Is there anything you’ve seen happen in your town that you wished someone would report in the newspapers or on the radio or on television?
Would you think of going to a newspaper and asking them to send a journalist along with you to be a witness to something that was likely to happen again—- whether to you or to someone else?
Do you think people pay attention to what they read in the newspapers? Do they take it seriously enough to do something about it: to write to their representative in Parliament, for example?
And what about the police?
If you were a member of a minority community—- and maybe you are: if you are, this is a good question for you, isn’t it?—- would you go to the police station to get a second witness as Ms.

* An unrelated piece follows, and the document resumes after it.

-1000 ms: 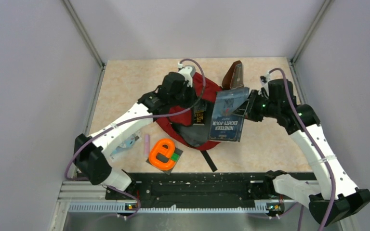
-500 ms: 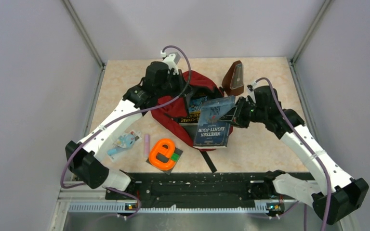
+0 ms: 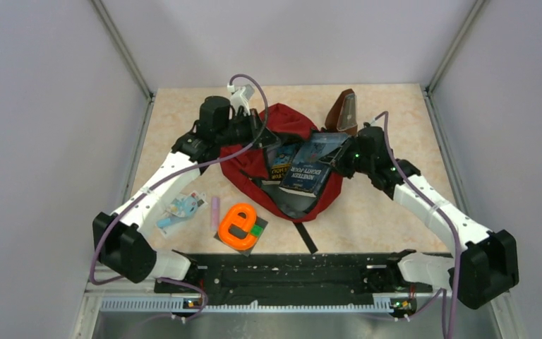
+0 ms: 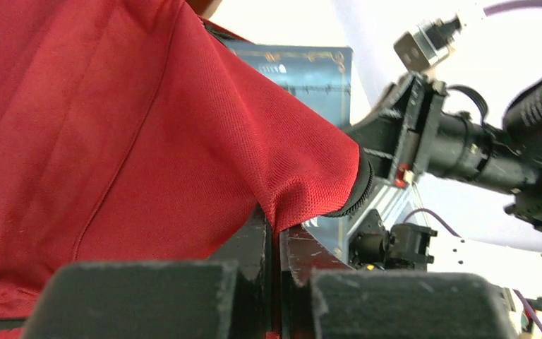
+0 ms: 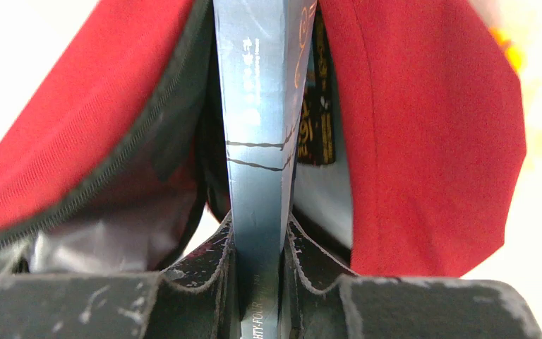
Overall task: Pack the student bag
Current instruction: Place the book in the student bag.
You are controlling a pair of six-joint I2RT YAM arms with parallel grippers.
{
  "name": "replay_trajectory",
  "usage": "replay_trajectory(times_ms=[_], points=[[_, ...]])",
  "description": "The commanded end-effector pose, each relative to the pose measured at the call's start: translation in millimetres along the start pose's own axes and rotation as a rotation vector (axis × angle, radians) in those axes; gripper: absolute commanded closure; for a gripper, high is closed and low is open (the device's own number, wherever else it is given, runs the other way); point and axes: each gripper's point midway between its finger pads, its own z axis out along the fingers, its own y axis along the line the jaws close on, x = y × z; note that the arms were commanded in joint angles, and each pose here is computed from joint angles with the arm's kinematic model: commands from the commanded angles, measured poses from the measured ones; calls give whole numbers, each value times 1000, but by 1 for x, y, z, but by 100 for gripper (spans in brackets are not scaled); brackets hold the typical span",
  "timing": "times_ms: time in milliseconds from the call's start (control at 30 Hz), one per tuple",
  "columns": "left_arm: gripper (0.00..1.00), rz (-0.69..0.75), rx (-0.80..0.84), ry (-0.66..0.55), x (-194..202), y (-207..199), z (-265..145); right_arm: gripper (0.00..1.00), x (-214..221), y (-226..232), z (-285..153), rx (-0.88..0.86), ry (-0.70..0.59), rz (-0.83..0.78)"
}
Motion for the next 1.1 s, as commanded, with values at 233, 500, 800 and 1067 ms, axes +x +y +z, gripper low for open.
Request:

Budinova did?
And then if that policeman didn’t do all that you wanted him to do, would you file a complaint against him, as Ms. Budinova did?
Or if you were—- if you are—- a member of the majority, would you ask the police to help, and if they didn’t, would you file a complaint?
But tell Iveta: type what you have to say at the end of her story in Being a Citizen, “Why should the others be denied entry too?”
And what questions do you have for her? Type those in too.
And talk about them, talk about all your questions with your classmates and teacher and parents and whomever you like: but keep it circulating, not only the story but also all the questions, yours as well as ours!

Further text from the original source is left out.